- Court: Court of Appeal
- Decided: 10 March 2000
- Citations: [2000] EWCA Civ 69, [2000] QB 501, [2000] ICR 567, [2000] IRLR 391

Keywords
- Minimum wage, worker

= Edmonds v Lawson =

Edmonds v Lawson [2000] EWCA Civ 69 is a UK labour law case regarding the National Minimum Wage Act 1998 and who is/is not included; it also considered whether a pupil barrister provides consideration to his/her master and/or chambers and whether that relationship demonstrated adequate intention. It held that pupil barristers are not included as either "apprentices" (as was held at first instance) or "workers" for the purposes of the Act but they do provide adequate consideration and intention to found a contract with their chambers.

==Facts==
Rebecca Jane Edmonds was undertaking a criminal law pupillage with Michael Lawson QC's chambers, 23 Essex Street. She did an English degree, then a law degree, and after her Bar Vocational Course (BVC) she won an unfunded pupillage, consisting of two sets of six months with different barristers at the chambers.

Sullivan J held that Miss Edmonds was a worker. The chambers appealed.

==Judgment==
Lord Bingham CJ, Pill LJ and Hale LJ held that the pupil was neither an apprentice nor a worker because of an absence of commitment to serve.

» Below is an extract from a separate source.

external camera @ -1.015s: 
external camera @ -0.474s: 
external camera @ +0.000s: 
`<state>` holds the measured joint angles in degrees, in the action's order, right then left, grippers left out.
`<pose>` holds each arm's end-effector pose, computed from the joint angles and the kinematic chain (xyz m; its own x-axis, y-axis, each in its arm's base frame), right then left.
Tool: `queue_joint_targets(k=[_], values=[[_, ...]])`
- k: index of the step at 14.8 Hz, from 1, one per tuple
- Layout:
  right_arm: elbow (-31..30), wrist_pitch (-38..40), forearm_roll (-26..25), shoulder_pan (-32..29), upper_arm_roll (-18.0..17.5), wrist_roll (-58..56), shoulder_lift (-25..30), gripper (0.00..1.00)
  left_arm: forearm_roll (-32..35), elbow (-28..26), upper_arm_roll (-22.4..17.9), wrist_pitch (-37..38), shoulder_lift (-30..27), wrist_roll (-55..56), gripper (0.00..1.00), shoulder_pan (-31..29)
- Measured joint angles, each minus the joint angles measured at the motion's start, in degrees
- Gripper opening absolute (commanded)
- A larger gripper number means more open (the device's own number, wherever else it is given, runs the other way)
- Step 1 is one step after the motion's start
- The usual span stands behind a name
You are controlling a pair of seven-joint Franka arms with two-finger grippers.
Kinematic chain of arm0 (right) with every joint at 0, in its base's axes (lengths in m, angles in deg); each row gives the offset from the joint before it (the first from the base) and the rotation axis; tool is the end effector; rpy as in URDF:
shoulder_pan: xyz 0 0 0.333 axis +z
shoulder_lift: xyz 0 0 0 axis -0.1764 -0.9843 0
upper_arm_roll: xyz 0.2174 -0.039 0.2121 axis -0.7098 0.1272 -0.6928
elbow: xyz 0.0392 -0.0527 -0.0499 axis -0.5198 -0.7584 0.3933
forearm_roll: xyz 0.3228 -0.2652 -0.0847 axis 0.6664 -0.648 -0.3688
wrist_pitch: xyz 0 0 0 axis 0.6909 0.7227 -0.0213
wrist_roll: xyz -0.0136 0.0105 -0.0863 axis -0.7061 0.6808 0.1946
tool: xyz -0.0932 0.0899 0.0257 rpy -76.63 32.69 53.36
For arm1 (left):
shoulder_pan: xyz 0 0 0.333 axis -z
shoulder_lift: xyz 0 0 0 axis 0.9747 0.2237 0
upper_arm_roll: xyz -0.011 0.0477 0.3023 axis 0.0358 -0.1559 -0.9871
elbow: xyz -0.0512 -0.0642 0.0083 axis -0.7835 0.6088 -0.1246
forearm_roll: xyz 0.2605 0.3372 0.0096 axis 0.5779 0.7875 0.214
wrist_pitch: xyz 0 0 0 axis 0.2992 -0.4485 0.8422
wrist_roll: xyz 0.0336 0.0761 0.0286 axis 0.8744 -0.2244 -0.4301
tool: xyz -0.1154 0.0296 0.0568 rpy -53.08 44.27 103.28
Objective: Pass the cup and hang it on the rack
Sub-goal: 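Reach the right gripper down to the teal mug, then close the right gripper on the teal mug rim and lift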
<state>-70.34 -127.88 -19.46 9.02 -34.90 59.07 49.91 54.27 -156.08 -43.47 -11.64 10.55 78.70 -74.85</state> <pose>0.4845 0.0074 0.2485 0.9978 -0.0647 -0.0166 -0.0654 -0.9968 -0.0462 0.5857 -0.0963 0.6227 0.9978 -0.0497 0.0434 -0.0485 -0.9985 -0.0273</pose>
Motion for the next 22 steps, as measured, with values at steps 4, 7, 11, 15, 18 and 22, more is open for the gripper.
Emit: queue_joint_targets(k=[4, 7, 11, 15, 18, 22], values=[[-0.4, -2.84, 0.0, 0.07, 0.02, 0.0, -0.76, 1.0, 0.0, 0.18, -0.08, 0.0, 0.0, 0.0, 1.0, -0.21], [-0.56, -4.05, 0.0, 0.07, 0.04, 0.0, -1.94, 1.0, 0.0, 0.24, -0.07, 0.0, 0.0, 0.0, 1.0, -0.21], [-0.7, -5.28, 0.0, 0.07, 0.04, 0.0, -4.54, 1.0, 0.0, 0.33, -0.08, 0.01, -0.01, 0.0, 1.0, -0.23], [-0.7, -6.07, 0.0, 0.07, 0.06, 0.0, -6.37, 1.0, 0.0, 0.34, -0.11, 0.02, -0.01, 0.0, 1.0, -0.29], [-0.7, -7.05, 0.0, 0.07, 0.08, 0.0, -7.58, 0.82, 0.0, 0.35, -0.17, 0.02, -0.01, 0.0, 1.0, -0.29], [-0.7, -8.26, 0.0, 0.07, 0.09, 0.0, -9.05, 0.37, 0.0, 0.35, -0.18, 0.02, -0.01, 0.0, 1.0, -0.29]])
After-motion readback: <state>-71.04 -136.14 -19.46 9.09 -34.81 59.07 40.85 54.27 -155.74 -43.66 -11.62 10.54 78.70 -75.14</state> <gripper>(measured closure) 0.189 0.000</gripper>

He emphasised that at the end of the long procedure leading up to pupillage it would be surprising if there were no intention for a contract at all. The argument that there was no consideration, was better, but on balance pupils do provide consideration by agreeing to enter into a close, important and potentially very productive relationship. So there was a contract, but it was not argued that this was a contract of employment or service, but one of apprenticeship. As Blackburn J in The Parish of St Pancras Middlesex v The Parish of Clapham, Surrey (1860) 2 El & El 742, 754, "I have always thought that by 'apprentice' is meant one who gives his services in order to be taught." All the materials regarding the duties of pupillage imposed no duty to do anything not conducive to her own training and development. Because a pupil master could not withhold a practising certificate on any ground not directly related to the pupil's training, and since, unlike an apprentice, a pupil in general received no payment, there was no contract of apprenticeship, or employment within NMWA 1998 s 54(2), and she was not a worker under s 54(3).

The object of the National Minimum Wage Act 1998 was not, as we understand, to enlarge the categories of those entitled to be paid wages but to ensure that those entitled to be paid wages are not paid at anything less than a specified minimum level. ... It makes no difference that, if the pupil defaulted, the chambers would be most unlikely to sue; the same is true if an employer engages a junior employee under an employment contract which is undoubtedly binding, and the employee fails to turn up on the appointed day.

==Significance==
Subsequently the Bar Council agreed to regulate the funding of pupillage, setting a minimum pupillage award of £10,000 a year, which at the time matched the minimum wage. This has since been increased to £12,000. As of January 2020, the rates are £18,866 in London and £16,322 elsewhere.